This week in Austerity News:

Mar 10, 2018

Elections in Italy saw more than half of the electorate vote for Euroskeptic, anti-establishment parties on both the left and right. The party taking the largest share of the vote was the leftist Five Star Movement with 32.7%, making it the largest party in parliament. These gains on the left were partially matched by gains on the right as the anti-immigrant and nationalist party The League took 17.4% of the vote, and the Brothers of Italy took 4.4%. The rise of these Euroskeptic parties is in part a response to the countries slow economic recovery since the Great Recession, and the imposition of E.U. austerity policies. On Monday, the League announced its intention to form a coalition with Forza Italia, meaning the right and center-right parties will be the ones to govern.

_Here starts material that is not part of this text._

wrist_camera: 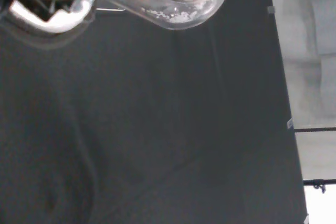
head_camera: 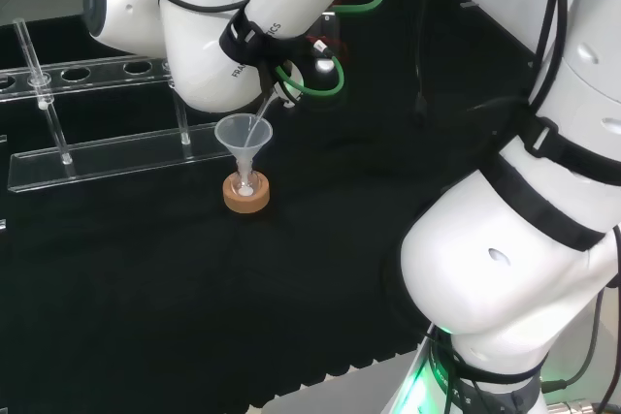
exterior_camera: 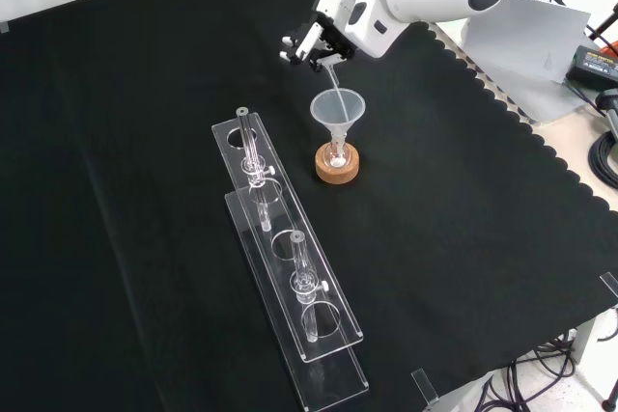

The U.K. Conservatives have achieved a current accounts surplus. A number of former Conservatives, including David Cameron, George Osborne and Andrew Cooper, have been celebrating this “success” on social media. According to IMF analysis, the UK and Ireland’s “spending first” methods of austerity – closing fiscal gaps through spending cuts – has allowed them to experience faster growth than the rest of western Europe (at least until the Brexit vote). However, as New Statesman special correspondent Stephen Bush points out, the relationship between the fiscal balance sheet and growth ignores key parts of the story. Bush point to the human costs of austerity, the degree of exposure during the crisis, the continued struggles of the Eurozone countries, and the resurgence of the Left under Corbyn to highlight how austerity has not been a successful policy regime.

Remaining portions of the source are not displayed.